- Exercise objective -
Examine each line of the data. Copy the line if it includes the word "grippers".
* * * * *
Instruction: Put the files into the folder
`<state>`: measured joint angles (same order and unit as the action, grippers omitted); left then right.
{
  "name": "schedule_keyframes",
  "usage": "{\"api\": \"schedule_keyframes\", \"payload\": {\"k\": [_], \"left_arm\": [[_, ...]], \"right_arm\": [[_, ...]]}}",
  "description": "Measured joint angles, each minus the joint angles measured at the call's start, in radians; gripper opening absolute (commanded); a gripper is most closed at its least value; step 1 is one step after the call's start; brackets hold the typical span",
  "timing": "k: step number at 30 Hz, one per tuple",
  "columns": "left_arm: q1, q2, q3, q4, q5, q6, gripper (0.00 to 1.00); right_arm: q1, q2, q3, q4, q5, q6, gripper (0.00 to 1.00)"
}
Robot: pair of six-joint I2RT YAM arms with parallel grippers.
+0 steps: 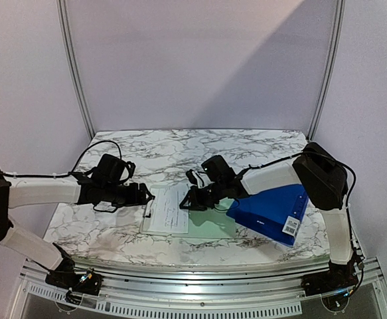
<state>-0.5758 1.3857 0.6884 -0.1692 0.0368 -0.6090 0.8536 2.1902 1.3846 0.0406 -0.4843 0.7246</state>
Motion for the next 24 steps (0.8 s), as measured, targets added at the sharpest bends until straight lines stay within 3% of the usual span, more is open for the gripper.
{"api": "schedule_keyframes", "payload": {"k": [3, 8, 12, 15, 20, 24], "left_arm": [[0.0, -0.033, -0.015, 0.001, -0.008, 0.01, 0.99], [0.0, -0.101, -0.031, 0.008, -0.027, 0.011, 0.99], [0.0, -0.15, -0.035, 0.011, -0.052, 0.017, 0.99], [0.0, -0.174, -0.037, 0.013, -0.064, 0.023, 0.99], [0.0, -0.197, -0.048, 0.016, -0.074, 0.04, 0.99], [0.0, -0.198, -0.05, 0.015, -0.08, 0.053, 0.99]], "right_arm": [[0.0, -0.01, 0.01, -0.035, 0.021, -0.026, 0.26], [0.001, -0.039, 0.022, -0.11, 0.079, -0.082, 0.43], [0.001, -0.067, 0.038, -0.193, 0.138, -0.138, 0.65], [0.001, -0.089, 0.045, -0.249, 0.18, -0.17, 0.76], [0.002, -0.145, 0.043, -0.34, 0.246, -0.237, 0.78], [0.015, -0.219, 0.031, -0.378, 0.265, -0.281, 0.72]]}}
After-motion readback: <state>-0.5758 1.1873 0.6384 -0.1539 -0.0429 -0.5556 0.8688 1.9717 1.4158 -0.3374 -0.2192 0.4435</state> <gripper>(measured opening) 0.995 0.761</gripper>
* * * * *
- Written solution -
`<state>`: measured joint angles (same order and unit as the action, grippers omitted); left then right.
Robot: pair of six-joint I2RT YAM arms with parallel grippers.

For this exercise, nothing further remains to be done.